### TASK PROMPT
Search the listing below for the word "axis" and copy each line that holds it.

━━━━

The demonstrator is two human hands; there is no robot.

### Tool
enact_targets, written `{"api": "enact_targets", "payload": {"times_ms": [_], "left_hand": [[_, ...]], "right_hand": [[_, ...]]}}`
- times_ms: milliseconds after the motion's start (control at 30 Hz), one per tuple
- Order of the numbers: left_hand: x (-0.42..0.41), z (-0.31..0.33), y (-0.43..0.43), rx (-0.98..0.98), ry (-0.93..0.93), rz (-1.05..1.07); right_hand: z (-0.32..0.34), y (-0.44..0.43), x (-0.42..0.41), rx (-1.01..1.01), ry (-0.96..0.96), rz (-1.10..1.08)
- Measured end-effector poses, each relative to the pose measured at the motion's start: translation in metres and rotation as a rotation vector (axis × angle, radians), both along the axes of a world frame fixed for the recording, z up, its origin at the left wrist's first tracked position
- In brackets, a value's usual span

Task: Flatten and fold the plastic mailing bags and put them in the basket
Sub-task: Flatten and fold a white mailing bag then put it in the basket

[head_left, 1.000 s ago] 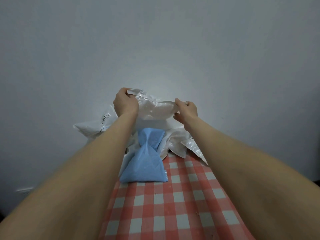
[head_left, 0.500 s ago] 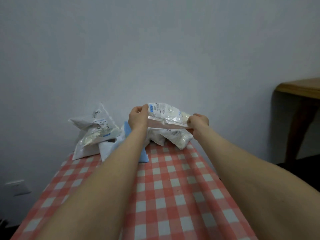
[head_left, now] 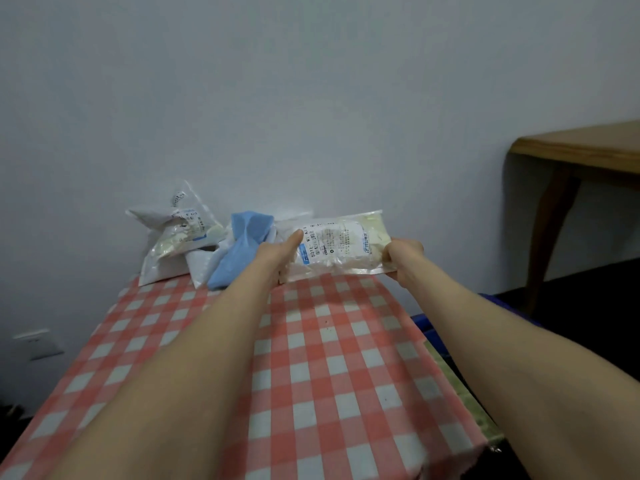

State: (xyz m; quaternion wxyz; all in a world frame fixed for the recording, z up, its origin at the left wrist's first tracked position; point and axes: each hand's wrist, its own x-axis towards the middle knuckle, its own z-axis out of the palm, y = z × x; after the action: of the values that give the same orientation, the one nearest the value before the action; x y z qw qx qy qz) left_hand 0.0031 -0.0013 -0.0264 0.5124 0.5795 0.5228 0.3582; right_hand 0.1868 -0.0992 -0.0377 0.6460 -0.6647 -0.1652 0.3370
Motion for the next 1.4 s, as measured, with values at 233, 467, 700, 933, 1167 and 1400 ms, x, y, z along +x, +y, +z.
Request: {"api": "enact_targets", "payload": {"times_ms": [233,467,700,933,1167,1400], "left_hand": [[0.002,-0.011,-0.021,0.06,0.062,0.003],[-0.003,-0.027,-0.019,-0.007,0.083,-0.044],[-0.012,-0.031,-0.02,-0.03,0.207,-0.046],[-0.021,-0.034,-0.015,0.013,0.177,0.015],[-0.017,-0.032,-0.006,0.216,0.432,0.168],[-0.01,-0.039,-0.017,0.439,0.74,0.068]], "right_hand": [[-0.012,-0.032,0.004,-0.111,0.056,0.091],[-0.029,-0.029,0.008,-0.149,-0.116,0.111],[-0.037,-0.024,0.015,-0.164,-0.181,0.111],[-0.037,-0.017,0.006,-0.114,-0.13,0.015],[-0.033,-0.018,0.002,-0.074,-0.122,0.057],[-0.041,-0.014,0.003,-0.193,-0.137,0.048]]}}
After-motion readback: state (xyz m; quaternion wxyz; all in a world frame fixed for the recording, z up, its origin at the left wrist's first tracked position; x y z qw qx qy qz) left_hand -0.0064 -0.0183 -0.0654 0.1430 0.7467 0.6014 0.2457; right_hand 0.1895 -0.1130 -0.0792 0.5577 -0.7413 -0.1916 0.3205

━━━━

### ANSWER BELOW
- Measured end-effector poses, each relative to the pose measured at the motion's start: translation in metres and rotation as a rotation vector (axis × angle, radians), both along the axes of a world frame fixed for the recording, z up, its origin at the left wrist's first tracked position
State: (xyz m; quaternion wxyz; all in a world frame fixed for the recording, z up, its origin at the left wrist's first tracked position; point and axes: each hand's wrist, its own x-axis towards the middle knuckle, its own z-axis out of the palm, y = z × x; after the action: of the values that give the same orientation, the one nearest the value before the action; x y z qw qx qy qz) left_hand 0.0031 -0.0013 -0.0264 0.5124 0.5795 0.5228 0.3582; right_hand 0.1868 -0.0992 -0.0377 0.6460 -0.6647 -0.1652 0.3370

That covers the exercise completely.